In other words, the strong protective effect of SMBG on all-cause-mortality found in the ROSSO study (i.e. a risk reduction of 51%) is completely explained by ‘guaranteed survival’ due to immortal time bias and is, therefore, introduced by study design. Our corrected estimation even seems to indicate an increased mortality in patients with SMBG. This might reflect a higher morbidity in the SMBG group, for instance because of their poorer metabolic control at baseline and their advanced stage of diabetes as indicated by an approximately tenfold higher proportion of insulin users during follow-up [1, 2]. We have demonstrated the immortal time bias in the ROSSO study for all-cause mortality. However, the analysis for non-fatal events, which shows a reduced risk in the SMBG group (HR 0.68, 95% CI 0.51–0.91) is, of course, also affected by this bias. Our quantification and the correction of the relative risk require several assumptions [9]. An estimation of the ‘true’ influence of immortal time bias on the results would require a re-analysis of the original data using appropriate methods.

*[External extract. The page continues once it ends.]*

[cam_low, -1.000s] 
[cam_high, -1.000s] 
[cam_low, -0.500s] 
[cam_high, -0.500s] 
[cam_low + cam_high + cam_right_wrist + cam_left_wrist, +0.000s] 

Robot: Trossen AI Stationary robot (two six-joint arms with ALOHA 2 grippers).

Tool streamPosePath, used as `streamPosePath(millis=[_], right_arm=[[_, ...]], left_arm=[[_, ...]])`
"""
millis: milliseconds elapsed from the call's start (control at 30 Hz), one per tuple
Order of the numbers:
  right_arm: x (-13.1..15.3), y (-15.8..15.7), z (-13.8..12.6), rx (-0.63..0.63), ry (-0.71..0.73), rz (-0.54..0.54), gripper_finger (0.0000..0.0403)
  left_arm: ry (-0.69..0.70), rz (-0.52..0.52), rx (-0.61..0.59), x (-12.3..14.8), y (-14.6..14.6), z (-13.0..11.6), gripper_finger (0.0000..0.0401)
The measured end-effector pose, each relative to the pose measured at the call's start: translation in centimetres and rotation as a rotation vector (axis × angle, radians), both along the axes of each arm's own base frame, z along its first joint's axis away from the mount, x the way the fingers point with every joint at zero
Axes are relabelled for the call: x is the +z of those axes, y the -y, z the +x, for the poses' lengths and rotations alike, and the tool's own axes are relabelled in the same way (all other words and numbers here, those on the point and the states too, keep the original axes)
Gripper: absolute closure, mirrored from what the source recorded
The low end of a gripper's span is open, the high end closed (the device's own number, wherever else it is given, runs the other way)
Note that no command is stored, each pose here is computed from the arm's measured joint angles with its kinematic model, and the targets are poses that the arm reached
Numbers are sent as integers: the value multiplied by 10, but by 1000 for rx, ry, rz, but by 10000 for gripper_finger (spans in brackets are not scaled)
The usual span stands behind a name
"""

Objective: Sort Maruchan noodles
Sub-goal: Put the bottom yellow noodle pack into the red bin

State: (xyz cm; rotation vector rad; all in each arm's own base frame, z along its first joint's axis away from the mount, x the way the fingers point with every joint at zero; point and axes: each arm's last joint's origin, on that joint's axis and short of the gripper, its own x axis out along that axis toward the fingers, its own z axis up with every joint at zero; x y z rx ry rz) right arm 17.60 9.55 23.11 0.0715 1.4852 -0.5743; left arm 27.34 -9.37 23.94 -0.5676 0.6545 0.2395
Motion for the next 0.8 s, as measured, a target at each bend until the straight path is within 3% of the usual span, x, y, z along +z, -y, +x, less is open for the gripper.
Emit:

Immortal time bias is introduced by the use of a time-fixed analysis, which looks at exposed and unexposed patients instead of exposed and unexposed person-times. This bias cannot be addressed by adjusting for numerous confounders or applying sophisticated statistical techniques such as propensity-score analyses. A substantial number of observational studies have been reported to be subject to immortal time bias [11]. Despite the fact that immortal time bias was already identified in observational studies on survival of patients with heart transplants in the 1970s, studies biased by immortal time seem to have accumulated during the last years. This might be due to the fact that large healthcare or medical-record databases are increasingly used for retrospective observational research. An increased awareness of immortal time bias seems inevitable, particularly if tremendous benefits are shown in observational studies that are not in line with findings of randomised controlled trials [11].